- _Work task_
Only the number should be given: how many lines below contain "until".

*** Opening Raw data ***

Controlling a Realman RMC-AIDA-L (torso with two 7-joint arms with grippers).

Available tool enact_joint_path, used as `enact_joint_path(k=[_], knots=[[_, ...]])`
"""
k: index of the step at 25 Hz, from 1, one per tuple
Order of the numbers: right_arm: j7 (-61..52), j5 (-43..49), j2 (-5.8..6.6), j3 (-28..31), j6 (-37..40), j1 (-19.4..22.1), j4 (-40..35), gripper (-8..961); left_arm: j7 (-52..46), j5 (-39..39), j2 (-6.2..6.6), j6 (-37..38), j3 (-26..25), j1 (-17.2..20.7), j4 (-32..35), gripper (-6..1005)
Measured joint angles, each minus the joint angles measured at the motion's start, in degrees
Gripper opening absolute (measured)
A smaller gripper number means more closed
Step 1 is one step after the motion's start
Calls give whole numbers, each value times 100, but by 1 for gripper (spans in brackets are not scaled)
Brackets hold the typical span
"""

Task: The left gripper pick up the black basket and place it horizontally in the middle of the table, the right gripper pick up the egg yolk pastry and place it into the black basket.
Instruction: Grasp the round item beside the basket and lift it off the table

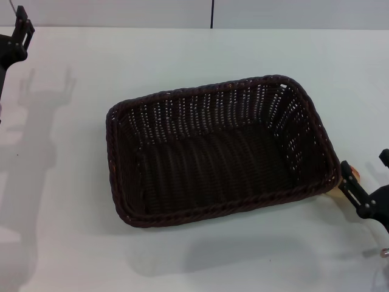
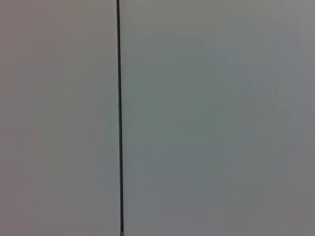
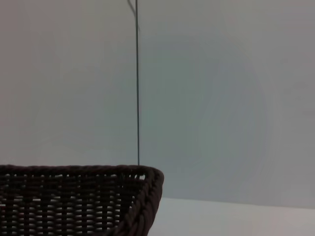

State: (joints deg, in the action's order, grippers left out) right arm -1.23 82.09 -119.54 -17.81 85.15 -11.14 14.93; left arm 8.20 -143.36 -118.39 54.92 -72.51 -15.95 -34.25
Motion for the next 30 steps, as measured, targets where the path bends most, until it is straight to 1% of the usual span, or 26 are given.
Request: enact_joint_path(k=[19, 21, 27, 30], knots=[[-14, -1, 1, -19, -423, -160, 132, 801, -4, -15, 1, 21, 33, -17, -18, 802], [-13, -1, 0, -17, -431, -160, 133, 673, 5, -19, 1, 21, 35, -25, -22, 802], [69, -6, 0, 29, -421, -131, 124, 442, 1, -26, 1, 29, 35, -42, -21, 802], [209, -20, 0, 40, -409, -121, 134, 295, -4, -26, 0, 29, 35, -42, -21, 802]])
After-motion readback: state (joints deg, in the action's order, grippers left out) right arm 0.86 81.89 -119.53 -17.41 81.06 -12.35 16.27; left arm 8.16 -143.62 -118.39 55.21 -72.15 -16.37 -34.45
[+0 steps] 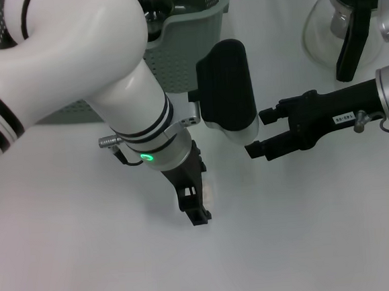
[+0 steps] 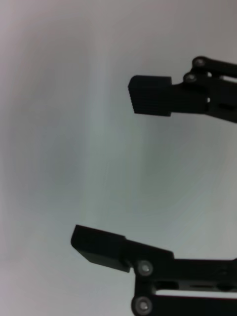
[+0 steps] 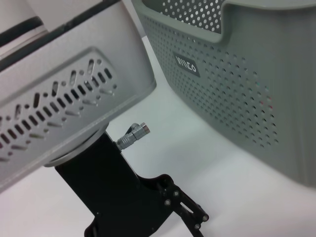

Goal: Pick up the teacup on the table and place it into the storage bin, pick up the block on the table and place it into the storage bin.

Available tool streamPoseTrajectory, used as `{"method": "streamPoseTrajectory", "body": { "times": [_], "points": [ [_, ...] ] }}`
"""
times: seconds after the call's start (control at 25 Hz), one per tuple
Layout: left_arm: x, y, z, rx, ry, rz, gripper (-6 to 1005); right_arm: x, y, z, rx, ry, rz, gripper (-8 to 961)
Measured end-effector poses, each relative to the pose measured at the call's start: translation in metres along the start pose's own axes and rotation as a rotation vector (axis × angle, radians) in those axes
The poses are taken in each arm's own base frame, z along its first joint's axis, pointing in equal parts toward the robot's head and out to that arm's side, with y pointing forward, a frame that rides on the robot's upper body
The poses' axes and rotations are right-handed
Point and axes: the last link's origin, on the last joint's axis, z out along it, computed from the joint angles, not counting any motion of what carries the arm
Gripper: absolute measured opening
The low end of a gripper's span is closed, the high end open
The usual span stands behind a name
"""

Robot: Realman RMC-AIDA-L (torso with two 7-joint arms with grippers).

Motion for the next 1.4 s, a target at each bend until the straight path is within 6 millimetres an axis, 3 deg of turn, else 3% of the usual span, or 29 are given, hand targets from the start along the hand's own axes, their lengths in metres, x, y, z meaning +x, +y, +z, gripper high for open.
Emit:
{"method": "streamPoseTrajectory", "body": {
  "times": [0.12,0.28,0.64,1.08,1.32,1.4],
  "points": [
    [-0.0001,0.0005,0.0021,0.009,-0.012,0.01,940,-0.0001,-0.0001,-0.0001,0.0,0.0,-0.002,947],
    [0.0019,0.0007,0.0024,0.018,-0.006,0.014,736,0.0003,-0.0005,-0.0007,0.002,0.0,0.001,947],
    [0.0034,0.0028,0.0039,0.017,-0.009,0.024,569,0.0006,-0.0007,-0.0011,0.003,0.0,0.001,947],
    [0.0038,0.0042,0.0052,0.014,-0.021,0.033,560,0.0001,-0.0014,-0.0024,0.006,-0.008,0.002,947],
    [0.0043,0.0039,0.0044,0.017,-0.023,0.024,401,0.0,-0.0012,-0.0025,0.004,-0.008,0.002,947],
    [0.0047,0.0023,-0.0002,0.029,-0.027,0.011,401,0.0005,-0.0011,-0.0026,0.004,-0.008,0.002,947]
  ]
}}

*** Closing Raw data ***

- _Written reply_
2